(Beginning of Dataset)

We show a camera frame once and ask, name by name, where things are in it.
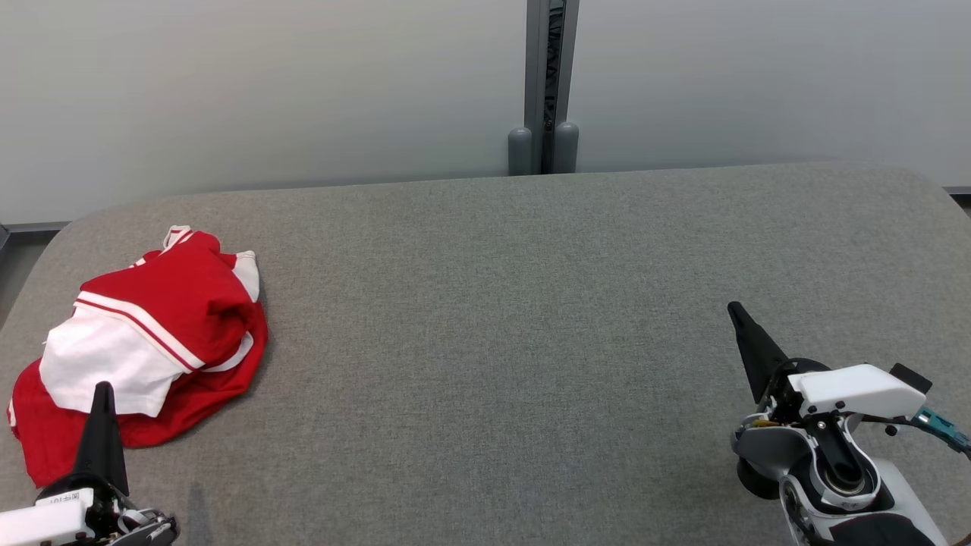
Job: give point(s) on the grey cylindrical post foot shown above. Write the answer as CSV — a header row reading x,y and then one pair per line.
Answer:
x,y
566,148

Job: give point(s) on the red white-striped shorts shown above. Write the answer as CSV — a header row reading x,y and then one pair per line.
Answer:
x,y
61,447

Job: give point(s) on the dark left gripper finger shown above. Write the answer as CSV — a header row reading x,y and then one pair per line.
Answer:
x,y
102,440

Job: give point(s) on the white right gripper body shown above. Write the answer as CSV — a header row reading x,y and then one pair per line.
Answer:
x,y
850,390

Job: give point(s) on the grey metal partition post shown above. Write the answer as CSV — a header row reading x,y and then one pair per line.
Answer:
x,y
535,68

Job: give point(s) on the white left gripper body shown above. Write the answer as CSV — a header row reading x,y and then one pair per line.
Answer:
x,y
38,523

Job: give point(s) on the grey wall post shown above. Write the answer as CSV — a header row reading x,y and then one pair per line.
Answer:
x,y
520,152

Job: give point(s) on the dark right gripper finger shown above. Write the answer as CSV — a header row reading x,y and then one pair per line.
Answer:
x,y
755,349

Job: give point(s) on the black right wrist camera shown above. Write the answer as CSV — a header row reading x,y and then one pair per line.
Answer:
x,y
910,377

(End of Dataset)
(Beginning of Dataset)

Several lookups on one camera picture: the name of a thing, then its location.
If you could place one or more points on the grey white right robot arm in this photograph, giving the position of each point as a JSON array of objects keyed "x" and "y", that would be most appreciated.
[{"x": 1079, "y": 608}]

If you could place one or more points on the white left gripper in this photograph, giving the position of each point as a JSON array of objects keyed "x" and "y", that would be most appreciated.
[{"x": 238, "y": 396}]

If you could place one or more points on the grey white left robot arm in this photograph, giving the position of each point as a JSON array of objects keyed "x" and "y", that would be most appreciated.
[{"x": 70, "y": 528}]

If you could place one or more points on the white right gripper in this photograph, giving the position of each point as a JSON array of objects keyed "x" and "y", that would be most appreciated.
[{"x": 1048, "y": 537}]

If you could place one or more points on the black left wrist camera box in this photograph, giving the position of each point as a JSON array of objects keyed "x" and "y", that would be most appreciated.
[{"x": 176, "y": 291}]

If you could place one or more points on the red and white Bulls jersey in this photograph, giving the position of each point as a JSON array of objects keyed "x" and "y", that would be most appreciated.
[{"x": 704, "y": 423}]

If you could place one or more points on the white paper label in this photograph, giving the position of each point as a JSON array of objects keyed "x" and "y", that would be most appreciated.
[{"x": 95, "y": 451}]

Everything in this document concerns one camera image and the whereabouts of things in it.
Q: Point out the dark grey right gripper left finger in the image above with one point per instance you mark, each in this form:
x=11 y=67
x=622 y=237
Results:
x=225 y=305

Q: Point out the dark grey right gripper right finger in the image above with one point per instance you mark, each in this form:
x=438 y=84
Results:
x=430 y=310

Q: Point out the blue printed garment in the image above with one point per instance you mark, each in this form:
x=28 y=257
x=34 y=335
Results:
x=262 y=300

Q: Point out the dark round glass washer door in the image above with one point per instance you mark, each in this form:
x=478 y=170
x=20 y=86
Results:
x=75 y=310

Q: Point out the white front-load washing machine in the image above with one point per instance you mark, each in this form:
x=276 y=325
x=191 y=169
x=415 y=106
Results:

(End of Dataset)

- Task to carry out: The expected result is every line above containing the string "image".

- The answer:
Everything in this document concerns one camera image and the whereabouts of things in it.
Q: Point out the dark grey right gripper left finger in the image above with one point per instance you mark, each in this form:
Q: Point out the dark grey right gripper right finger in the image above with one point per instance you mark, each in this form:
Q: Point out the blue printed garment in the image above with one point per instance you mark, each in this form:
Q: Point out the dark round glass washer door in the image above with one point per instance you mark, each in this form:
Q: Point out the white front-load washing machine in the image above with one point per instance you mark, each in this form:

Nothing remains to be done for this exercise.